Glutathione S-transferase pi-class as a tumour marker in lingual preneoplastic and neoplastic lesions of rats and humans.

Immunocytochemical expression of the pi class glutathione S-transferase (GST) was investigated in preneoplastic and neoplastic lingual lesions in a 4-nitro-quinoline 1-oxide (4NQO)-induced rat genetic model [Wistar/Furth rats (WF) and Dark-Agouti rats (DA)] and in human surgical material [fibrous polyp, mild to moderate dysplasia, severe dysplasia, carcinoma in situ (CIS), squamous cell carcinoma (SCC)]. Two polyclonal antibodies raised against rat (GST-P) and human (GST-pi) antigens were used. In the rat model, DA and WF rats showed contrasting susceptibility to 4NQO, DA rats having a much higher tumour incidence and a significantly shorter survival time than WF rats. While the established lingual SCC in DA and WF rats all expressed GST-P, the number of GST-P+ foci in the preneoplastic lingual epithelium was significantly higher in DA (14.5 +/- 6.5) than in WF rats (5.5 +/- 2.6; P < 0.0001). In contrast, GST-pi epithelial staining in human specimens was more variable and the results overlapped in different groups. More frequent nuclear and/or basal cell staining was detected in severe dysplasia, CIS and SCC than in benign and mild to moderate dysplastic lesions. Although the pi class GST may be a useful marker for rat lingual carcinogenesis, its value in clinical applications is unclear. GST-pi staining patterns and their distribution may be helpful in identifying high-risk lingual lesions in humans.

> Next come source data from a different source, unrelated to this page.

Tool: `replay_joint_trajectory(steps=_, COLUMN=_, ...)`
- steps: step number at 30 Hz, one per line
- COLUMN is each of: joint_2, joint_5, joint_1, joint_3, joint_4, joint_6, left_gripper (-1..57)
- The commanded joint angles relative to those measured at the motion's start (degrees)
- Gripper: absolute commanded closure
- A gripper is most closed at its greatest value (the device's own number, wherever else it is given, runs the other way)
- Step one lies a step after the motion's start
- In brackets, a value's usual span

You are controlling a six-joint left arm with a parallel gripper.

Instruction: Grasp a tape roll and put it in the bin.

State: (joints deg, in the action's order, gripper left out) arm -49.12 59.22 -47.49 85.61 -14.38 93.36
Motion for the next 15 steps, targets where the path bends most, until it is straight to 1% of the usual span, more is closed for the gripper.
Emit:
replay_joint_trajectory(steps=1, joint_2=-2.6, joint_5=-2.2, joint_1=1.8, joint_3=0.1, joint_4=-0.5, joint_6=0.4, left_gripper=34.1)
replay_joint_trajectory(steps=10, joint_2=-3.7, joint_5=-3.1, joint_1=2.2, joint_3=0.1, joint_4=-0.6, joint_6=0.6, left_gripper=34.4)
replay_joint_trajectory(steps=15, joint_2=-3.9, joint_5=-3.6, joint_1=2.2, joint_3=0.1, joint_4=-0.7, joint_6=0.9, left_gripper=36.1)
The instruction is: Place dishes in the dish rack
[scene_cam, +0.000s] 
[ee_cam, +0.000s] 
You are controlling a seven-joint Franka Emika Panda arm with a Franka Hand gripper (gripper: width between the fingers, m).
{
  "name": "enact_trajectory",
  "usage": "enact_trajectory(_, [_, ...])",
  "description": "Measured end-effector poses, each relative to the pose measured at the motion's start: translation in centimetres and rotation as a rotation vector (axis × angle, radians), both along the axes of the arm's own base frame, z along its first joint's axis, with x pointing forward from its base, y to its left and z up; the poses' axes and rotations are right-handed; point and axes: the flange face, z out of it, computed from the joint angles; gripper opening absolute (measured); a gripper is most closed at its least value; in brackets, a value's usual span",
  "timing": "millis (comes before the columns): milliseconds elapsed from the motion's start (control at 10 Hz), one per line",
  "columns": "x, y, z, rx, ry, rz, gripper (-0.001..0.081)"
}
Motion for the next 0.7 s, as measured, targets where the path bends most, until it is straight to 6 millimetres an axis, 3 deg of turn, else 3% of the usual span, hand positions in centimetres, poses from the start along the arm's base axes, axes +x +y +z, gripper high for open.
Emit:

Relationship of tobacco/alcohol use to p53 expression in patients with lingual squamous cell carcinomas.

This study examined p53 expression immunocytochemically in 40 lingual squamous cell carcinomas from Dutch patients with known histories of smoking and/or drinking alcohol. 30% of neoplasms showed positive p53 reactivity, suggesting increased levels of p53 protein. No alcohol or tobacco risk factors were evident in 33.3% (4/12) of p53-positive neoplasms whereas only 7.1% (2/28) of p53-negative neoplasms showed an absence of these risk factors. 25% (3/12) of p53-positive neoplasms and 71.4% (20/28) of p53-negative neoplasms were found in patients who had been exposed to both alcohol and tobacco. A similar negative association with p53 reactivity was also found when either tobacco or alcohol were used in isolation. The results contrast with previous observations in head/neck and oral carcinomas and indicate that the association of alcohol/tobacco and p53 expression remains open to question.